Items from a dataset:
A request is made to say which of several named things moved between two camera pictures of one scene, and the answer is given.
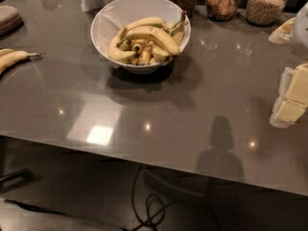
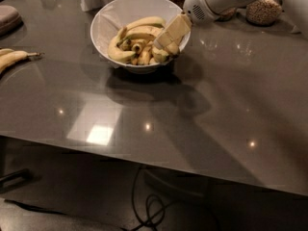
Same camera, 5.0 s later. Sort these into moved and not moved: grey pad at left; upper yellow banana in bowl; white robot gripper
Moved: white robot gripper
Not moved: grey pad at left; upper yellow banana in bowl
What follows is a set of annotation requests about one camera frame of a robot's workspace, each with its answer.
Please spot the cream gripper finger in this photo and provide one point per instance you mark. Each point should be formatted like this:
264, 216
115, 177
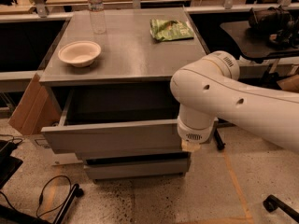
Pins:
189, 146

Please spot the grey top drawer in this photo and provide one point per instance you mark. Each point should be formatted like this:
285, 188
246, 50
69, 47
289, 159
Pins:
106, 119

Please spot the grey drawer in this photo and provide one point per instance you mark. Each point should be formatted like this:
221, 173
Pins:
137, 169
106, 119
101, 154

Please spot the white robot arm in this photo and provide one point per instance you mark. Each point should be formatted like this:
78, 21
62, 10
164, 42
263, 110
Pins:
208, 89

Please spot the grey bottom drawer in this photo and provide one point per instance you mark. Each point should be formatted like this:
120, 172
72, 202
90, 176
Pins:
137, 169

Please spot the grey middle drawer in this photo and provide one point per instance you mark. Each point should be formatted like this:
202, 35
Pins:
101, 154

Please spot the grey drawer cabinet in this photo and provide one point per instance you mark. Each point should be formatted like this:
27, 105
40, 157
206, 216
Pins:
130, 59

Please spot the black caster leg right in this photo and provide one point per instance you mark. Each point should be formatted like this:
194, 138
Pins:
272, 203

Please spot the black stand leg left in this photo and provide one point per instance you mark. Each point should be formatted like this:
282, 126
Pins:
75, 192

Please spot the green chip bag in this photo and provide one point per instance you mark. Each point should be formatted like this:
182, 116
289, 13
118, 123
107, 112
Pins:
170, 30

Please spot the white paper bowl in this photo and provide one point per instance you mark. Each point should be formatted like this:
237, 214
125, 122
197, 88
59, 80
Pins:
79, 53

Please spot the black bag on chair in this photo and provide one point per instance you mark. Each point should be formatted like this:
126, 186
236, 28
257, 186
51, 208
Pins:
280, 26

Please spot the cardboard box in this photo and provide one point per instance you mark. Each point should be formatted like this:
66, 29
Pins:
35, 111

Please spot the clear plastic water bottle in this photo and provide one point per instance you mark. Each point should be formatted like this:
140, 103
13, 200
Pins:
97, 16

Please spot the black equipment at left edge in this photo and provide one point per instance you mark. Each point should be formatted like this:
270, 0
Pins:
8, 164

■ TASK REQUIREMENTS:
Write the entries out again word for word. Omit all pictures from them.

■ REPLY:
A request is made to say which of several named things moved between two camera pictures of one scene, and the answer is given.
Same camera, 5.0 s later. Sort these into moved and not moved: grey pad at left; upper yellow banana in bowl; white robot gripper
Moved: white robot gripper
Not moved: grey pad at left; upper yellow banana in bowl
What follows is a set of annotation requests about one camera frame of a robot's workspace, each with its answer.
Please spot the cream gripper finger in this photo and provide one point per instance you mark. Each point should be formatted like this:
264, 216
115, 177
Pins:
189, 146

Please spot the grey top drawer in this photo and provide one point per instance you mark. Each point should be formatted like this:
285, 188
246, 50
69, 47
289, 159
Pins:
106, 119

Please spot the grey drawer in this photo and provide one point per instance you mark. Each point should be formatted like this:
221, 173
Pins:
137, 169
106, 119
101, 154

Please spot the white robot arm in this photo and provide one point per instance you mark. Each point should be formatted like this:
78, 21
62, 10
164, 42
263, 110
Pins:
208, 89

Please spot the grey bottom drawer in this photo and provide one point per instance you mark. Each point should be formatted like this:
120, 172
72, 202
90, 176
Pins:
137, 169

Please spot the grey middle drawer in this photo and provide one point per instance you mark. Each point should be formatted like this:
202, 35
Pins:
101, 154

Please spot the grey drawer cabinet in this photo and provide one point per instance you mark. Each point should be formatted like this:
27, 105
40, 157
206, 216
Pins:
130, 59

Please spot the black caster leg right in this photo and provide one point per instance you mark. Each point should be formatted like this:
194, 138
Pins:
272, 203

Please spot the black stand leg left in this photo and provide one point per instance you mark. Each point should be formatted like this:
282, 126
Pins:
75, 192

Please spot the green chip bag in this photo and provide one point per instance you mark. Each point should be formatted like this:
182, 116
289, 13
118, 123
107, 112
Pins:
170, 30

Please spot the white paper bowl in this photo and provide one point per instance you mark. Each point should be formatted like this:
237, 214
125, 122
197, 88
59, 80
Pins:
79, 53

Please spot the black bag on chair in this photo and provide one point per instance you mark. Each point should be formatted like this:
126, 186
236, 28
257, 186
51, 208
Pins:
280, 26

Please spot the cardboard box in this photo and provide one point per instance you mark. Each point should be formatted like this:
66, 29
Pins:
35, 111

Please spot the clear plastic water bottle in this photo and provide one point per instance you mark. Each point should be formatted like this:
140, 103
13, 200
Pins:
97, 16

Please spot the black equipment at left edge in this photo and provide one point per instance you mark. Each point should be formatted like this:
270, 0
Pins:
8, 164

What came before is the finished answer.